Impaired cellular immunity also plays a role in the pathogenesis of scleroderma. This is evidenced by the formation of mononuclear cellular infiltrates in the skin in the early stages of the disease, around vessels and in places where connective tissue accumulates, impaired function of T-helpers and natural killers. TGF-beta-platelet growth factor, connective tissue growth factor and endothelin-I are found in the affected skin of patients with systemic scleroderma. TGF-beta stimulates the synthesis of extracellular matrix components, including collagen types I and III, and also indirectly promotes the development of fibrosis by inhibiting the activity of metalloproteinases.

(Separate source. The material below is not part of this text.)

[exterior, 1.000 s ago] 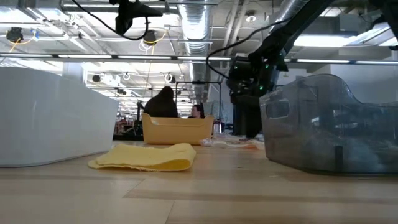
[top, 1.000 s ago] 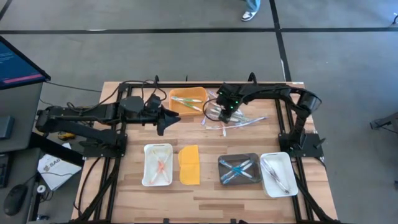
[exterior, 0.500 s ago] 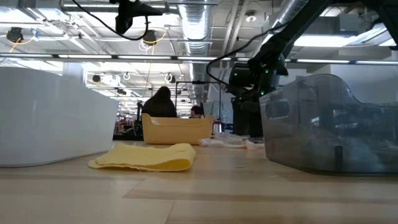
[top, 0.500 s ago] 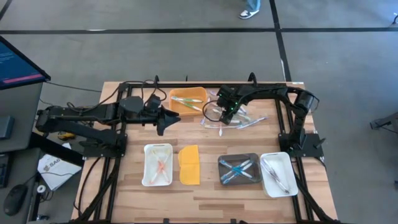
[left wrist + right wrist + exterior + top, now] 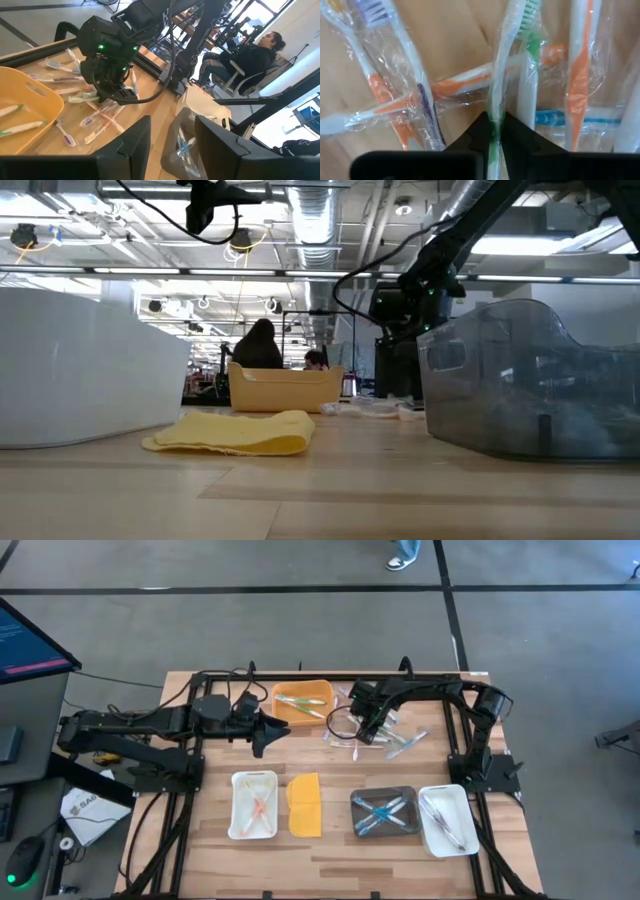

In systemic scleroderma, not only cellular but also humoral immunity is impaired, in particular, the presence of certain antibodies suggests the role of autoimmune reactions.

An important link in pathogenesis is the disturbances of fibroblast apoptosis found in systemic scleroderma. Thus, a population of fibroblasts resistant to apoptosis and functioning in an autonomous mode of maximum synthetic activity without additional stimulation is selected.

The appearance of Raynaud's syndrome is probably the result of a disruption in the interaction of some endothelial (nitric oxide, endothelin-I, prostaglandins), platelet mediators (serotonin, beta-thromboglobulin) and neuropeptides (calcitonin gene-related peptide, vasoactive intestinal polypeptide).